Не видно ни старост, ни служек, они теперь большей частью у себя дома на постоялых дворах и в заезжих домах, где хозяйничают их жены; трактиры эти и называются по имени жен: «Постоялый двор Соры-Ханы» или «Гитл-Леи». Для мужей сейчас нет работы в молельне у ребе, потому они и находят работу у себя дома. Подъехав к заезжему дому, увидишь кого-нибудь из служителей синагоги, который хлопочет по хозяйству и торопливо снует по двору; выглядит он, впрочем, точно так же, как за столом у ребе, — сюртук распахнут, лицо озабочено. Вот он подбежал к расположенному в глубине двора навесу для телят и лошадей — здесь дырявая крыша и полно летучих мышей; он заглянул туда и направился дальше, на кухню, которая помещается во второй половине дома. Он ищет жену, но ее здесь нет. Если он видит непорядок, то кричит на весь двор:

— Сора-Хана, гони отсюда собаку, она съест все мясо!

— Сора-Хана, свинья около ушата, гони ее прочь!

*

А во дворе у ребе тихо, никого не видно, несмотря на то, что время приближается к полудню. Только иногда в окне второго этажа вдруг появляются головы двух скучающих девиц — дочерей ребе; от нечего делать они, как пленницы, выглядывают на улицу в поисках развлечений.

В синагоге тоже тихо.

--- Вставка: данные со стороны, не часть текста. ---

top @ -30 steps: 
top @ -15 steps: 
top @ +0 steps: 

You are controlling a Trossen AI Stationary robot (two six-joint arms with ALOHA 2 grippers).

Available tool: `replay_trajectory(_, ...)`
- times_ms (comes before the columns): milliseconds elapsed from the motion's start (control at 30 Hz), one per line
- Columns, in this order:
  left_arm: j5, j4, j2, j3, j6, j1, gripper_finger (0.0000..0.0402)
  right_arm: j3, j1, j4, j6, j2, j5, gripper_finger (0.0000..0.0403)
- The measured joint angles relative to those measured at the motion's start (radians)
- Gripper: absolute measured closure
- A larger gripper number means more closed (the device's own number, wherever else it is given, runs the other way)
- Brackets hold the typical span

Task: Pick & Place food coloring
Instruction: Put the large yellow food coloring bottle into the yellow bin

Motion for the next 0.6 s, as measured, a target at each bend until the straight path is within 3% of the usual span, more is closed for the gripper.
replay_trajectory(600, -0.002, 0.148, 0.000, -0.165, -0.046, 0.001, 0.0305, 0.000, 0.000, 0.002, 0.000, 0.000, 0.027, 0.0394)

Утром здесь побывало человек десять, но сейчас они, окончив молитву, уже разошлись, а других — ни здешних, ни приезжих — не ожидается.

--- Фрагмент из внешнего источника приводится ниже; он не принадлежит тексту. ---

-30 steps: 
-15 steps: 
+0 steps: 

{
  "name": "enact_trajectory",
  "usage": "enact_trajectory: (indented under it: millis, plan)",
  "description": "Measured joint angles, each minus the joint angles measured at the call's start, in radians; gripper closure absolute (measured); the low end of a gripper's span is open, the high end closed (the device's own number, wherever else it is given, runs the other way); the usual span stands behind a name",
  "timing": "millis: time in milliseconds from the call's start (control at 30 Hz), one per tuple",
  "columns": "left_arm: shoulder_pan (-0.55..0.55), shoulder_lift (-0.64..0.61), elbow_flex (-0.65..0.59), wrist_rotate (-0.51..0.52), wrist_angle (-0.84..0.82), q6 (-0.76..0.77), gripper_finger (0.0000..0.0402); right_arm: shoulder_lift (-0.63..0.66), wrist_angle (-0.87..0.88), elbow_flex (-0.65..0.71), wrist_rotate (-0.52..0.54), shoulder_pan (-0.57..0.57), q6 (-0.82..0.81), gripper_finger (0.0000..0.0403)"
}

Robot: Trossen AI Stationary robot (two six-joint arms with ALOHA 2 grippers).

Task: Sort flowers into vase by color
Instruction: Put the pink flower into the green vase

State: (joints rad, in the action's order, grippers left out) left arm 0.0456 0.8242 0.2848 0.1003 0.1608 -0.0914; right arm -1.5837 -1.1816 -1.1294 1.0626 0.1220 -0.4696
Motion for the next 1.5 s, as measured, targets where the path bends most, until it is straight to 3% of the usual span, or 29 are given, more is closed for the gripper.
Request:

Вот здесь хотелось бы Мойше видеть своего брата Лузи, он даже ясно представлял себе, как тот сидит в углу в талесе и изучает какой-то трактат.

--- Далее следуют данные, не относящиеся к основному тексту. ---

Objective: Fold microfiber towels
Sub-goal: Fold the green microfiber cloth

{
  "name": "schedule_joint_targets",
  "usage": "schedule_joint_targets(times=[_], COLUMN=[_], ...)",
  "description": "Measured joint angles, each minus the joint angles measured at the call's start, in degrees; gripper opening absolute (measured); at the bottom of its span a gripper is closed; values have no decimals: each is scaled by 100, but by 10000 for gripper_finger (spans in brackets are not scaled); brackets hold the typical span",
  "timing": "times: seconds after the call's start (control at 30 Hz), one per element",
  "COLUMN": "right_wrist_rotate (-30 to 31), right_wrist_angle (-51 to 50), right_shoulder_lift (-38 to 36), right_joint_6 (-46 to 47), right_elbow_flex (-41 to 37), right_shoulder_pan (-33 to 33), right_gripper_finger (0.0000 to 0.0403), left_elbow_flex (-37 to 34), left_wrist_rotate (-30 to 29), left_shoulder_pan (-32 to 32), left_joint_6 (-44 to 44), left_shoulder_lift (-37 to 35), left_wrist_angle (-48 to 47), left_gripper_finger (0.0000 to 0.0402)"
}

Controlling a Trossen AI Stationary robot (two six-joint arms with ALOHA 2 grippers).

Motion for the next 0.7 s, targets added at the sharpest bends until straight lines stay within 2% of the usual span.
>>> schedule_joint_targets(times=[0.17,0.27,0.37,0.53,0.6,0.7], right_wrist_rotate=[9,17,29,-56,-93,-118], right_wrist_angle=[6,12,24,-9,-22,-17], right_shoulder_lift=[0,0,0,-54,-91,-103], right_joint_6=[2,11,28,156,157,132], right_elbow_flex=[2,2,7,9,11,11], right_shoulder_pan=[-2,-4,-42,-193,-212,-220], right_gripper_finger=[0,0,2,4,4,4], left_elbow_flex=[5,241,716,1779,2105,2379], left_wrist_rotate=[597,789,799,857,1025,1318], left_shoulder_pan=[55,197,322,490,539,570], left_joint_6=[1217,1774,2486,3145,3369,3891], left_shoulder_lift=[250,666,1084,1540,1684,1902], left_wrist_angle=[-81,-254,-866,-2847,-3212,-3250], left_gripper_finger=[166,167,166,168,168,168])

Старый подслеповатый служка, шаркая ослабевшими ногами, возится у противоположной стены — он протирает надетой на палку тряпкой ламповое стекло или вешает мокрое полотенце, чтобы оно просохло в течение дня. И Мойше рисует себе новую картину…

В синагогу входит только что приехавший незнакомый человек. Он уже побывал по делам у ребе и теперь зашел помолиться. Видит углубившегося в книгу Лузи и чувствует, что Лузи издалека, ведь здешний человек не имеет днем свободного времени; незнакомец понимает также, что Лузи, видимо, не является и гостем или знакомым ребе, он держит себя тут как человек посторонний, да, кроме того, незнакомец никогда и не видел его среди гостей ребе. И тогда незнакомца охватывает любопытство, ему хочется узнать, кто этот человек; он догадывается по благородной внешности, что человек этот незауряден; он обращается к служке или к кому другому, кто в этот момент оказался рядом, и, кивнув в сторону Лузи, спрашивает:

— Скажите, пожалуйста, кто этот еврей?